Ticket in hand, my grumbling stomach took me to KFC for nourishment. Yup, Colonel Sanders is a fan-favorite here in Prague.

The time comes for the show and I head into the theater, and here begins the memory.

Lucerna was founded in 1909 and is  Bohemia's first permanent theater. To get inside, you clime some stairs and walk through a most exquisite restaurant. The theater was even more beautiful. It was a huge hall with two floors, a beautiful green curtain as the centerpiece and the most ornate columns. This felt too fancy for a film - AMC feels even more like trash now. There were, at most, fifteen people in that spacious hall.

As the curtains parted and the movie soon began, I found myself horrified. Czech names started appearing on the opening credits. This didn't seem like a Woody Allen movie...

Instead, I ended up watching Kawasakiho Růže (something Rose; I totally didn't register the title in my head), a film about a family nearly torn apart as the truth behind the patriarch's role as a dissident in the Velvet Revolution comes to light, all in the wake of a documentary of him being filmed in preparation for his acceptance of an award for being part of the fight. This could not have been more fitting.

One of the characters in the film was an artist who was persecuted during the Communist regime. His story made me consider my role as an artist in terms of society. I've never thought about my work in relation to politics, and even after Writing the Essay I still don't. It's a thought on my mind now, though, and it makes me wonder if the time came, would my desire to write wedge its way into becoming a vehicle for disobedience, for being something more than a story about people?

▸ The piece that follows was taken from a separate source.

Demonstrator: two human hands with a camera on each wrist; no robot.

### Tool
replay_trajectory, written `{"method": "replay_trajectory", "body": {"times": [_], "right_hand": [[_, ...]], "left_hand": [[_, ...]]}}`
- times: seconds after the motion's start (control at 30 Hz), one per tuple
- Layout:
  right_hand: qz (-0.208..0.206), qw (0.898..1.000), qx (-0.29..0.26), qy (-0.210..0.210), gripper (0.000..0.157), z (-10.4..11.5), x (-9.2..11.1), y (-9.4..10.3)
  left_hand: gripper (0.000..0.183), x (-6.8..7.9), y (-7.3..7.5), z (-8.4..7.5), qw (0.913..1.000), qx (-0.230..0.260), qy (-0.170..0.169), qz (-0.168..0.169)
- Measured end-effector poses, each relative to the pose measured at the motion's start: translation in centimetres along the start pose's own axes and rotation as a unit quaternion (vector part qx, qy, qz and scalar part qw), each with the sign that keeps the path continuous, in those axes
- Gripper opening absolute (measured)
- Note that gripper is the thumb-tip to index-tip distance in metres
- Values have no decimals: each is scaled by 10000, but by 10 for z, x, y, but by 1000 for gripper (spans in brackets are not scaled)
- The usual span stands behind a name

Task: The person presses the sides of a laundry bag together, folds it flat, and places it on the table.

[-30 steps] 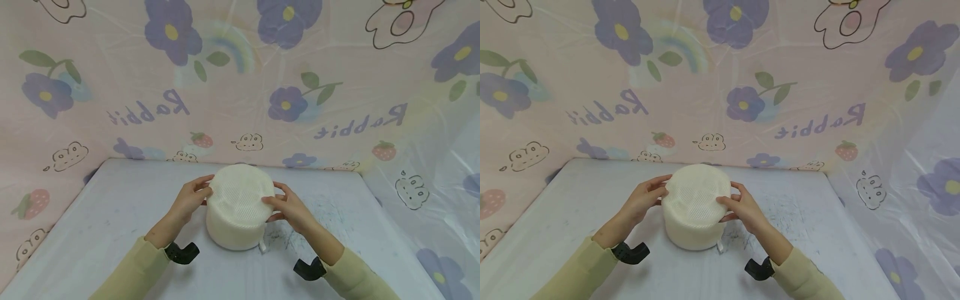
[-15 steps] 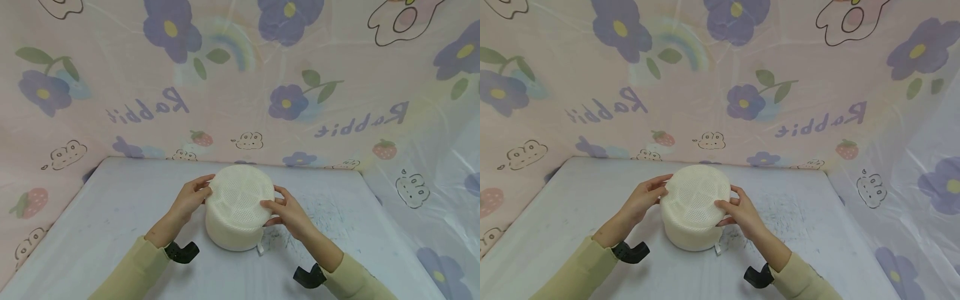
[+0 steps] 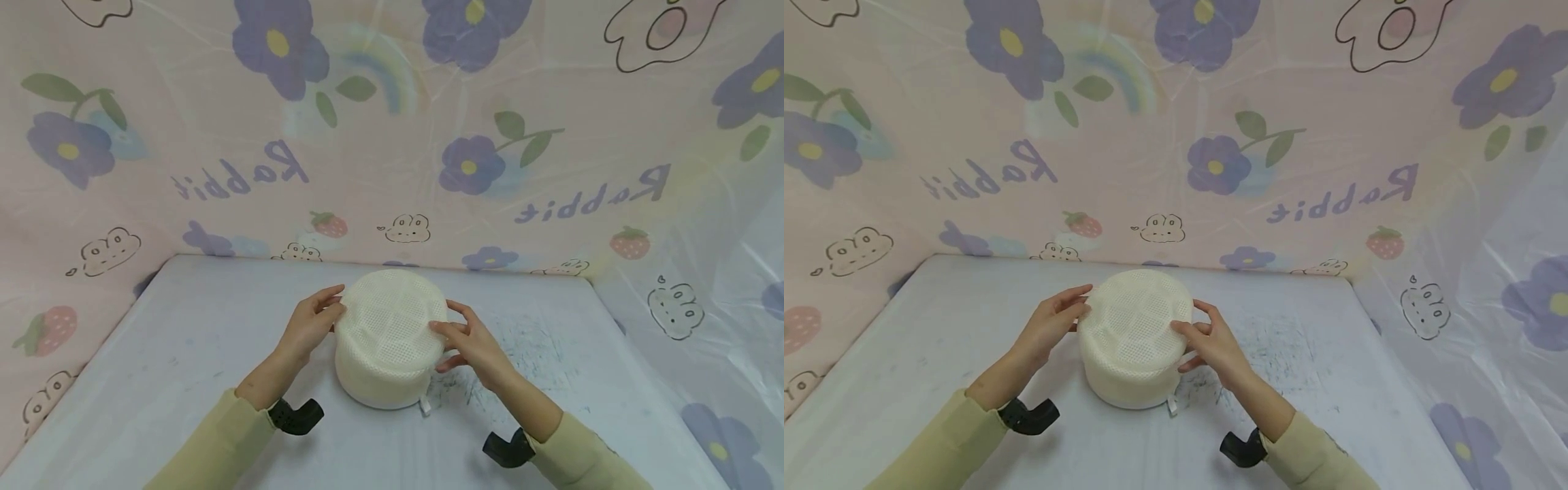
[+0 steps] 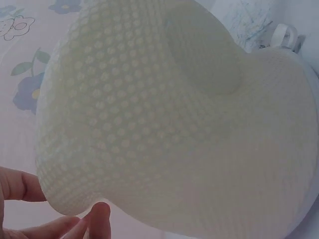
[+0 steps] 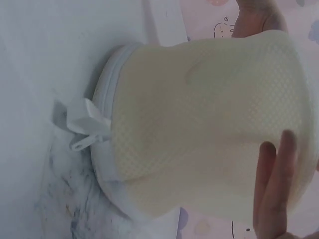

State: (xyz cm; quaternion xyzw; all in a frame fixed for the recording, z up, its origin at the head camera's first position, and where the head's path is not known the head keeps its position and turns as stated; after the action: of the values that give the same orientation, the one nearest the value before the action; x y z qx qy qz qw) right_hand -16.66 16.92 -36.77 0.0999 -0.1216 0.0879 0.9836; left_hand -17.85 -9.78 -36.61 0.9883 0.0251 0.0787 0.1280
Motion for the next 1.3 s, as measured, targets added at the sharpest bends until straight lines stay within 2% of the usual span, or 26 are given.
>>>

I'm afraid it won't, as right now I'm too concerned with getting the craft down. I'm not so sure this is wrong. There has been no need for me to put political thoughts into my work, but when the time comes, I'll be ready.

The film itself was very enjoyable. Superb acting and directing, with a solid story. But this experience ultimately wasn't about the film, but what it stood for. I just saw a Czech film about a modern family with ties to the Velvet Revolution in a one hundred year old theater in Prague, five minutes away from Wenceslas Square. The penultimate scenes were filmed right there, behind Wenceslas statue, and inside the National Museum! And I was five minutes away!

Want to know what topped it off?

Yesterday we had a brief history of the Revolution and it significance to the Czech populace by Jan Urban, a man who himself was a dissident. At the end of the film, it was he who presented the award to the family patriarch. The man who lectured me a day before had a cameo in the film I just watched.

That's a memory.

1 comment:

  1. Wow, that's just great. "AMC feels even more like trash now", I laughed so hard reading that since I'm such an AMC snob (Cobb and Regal are shit to me).

    I'd love to see pictures of the theater.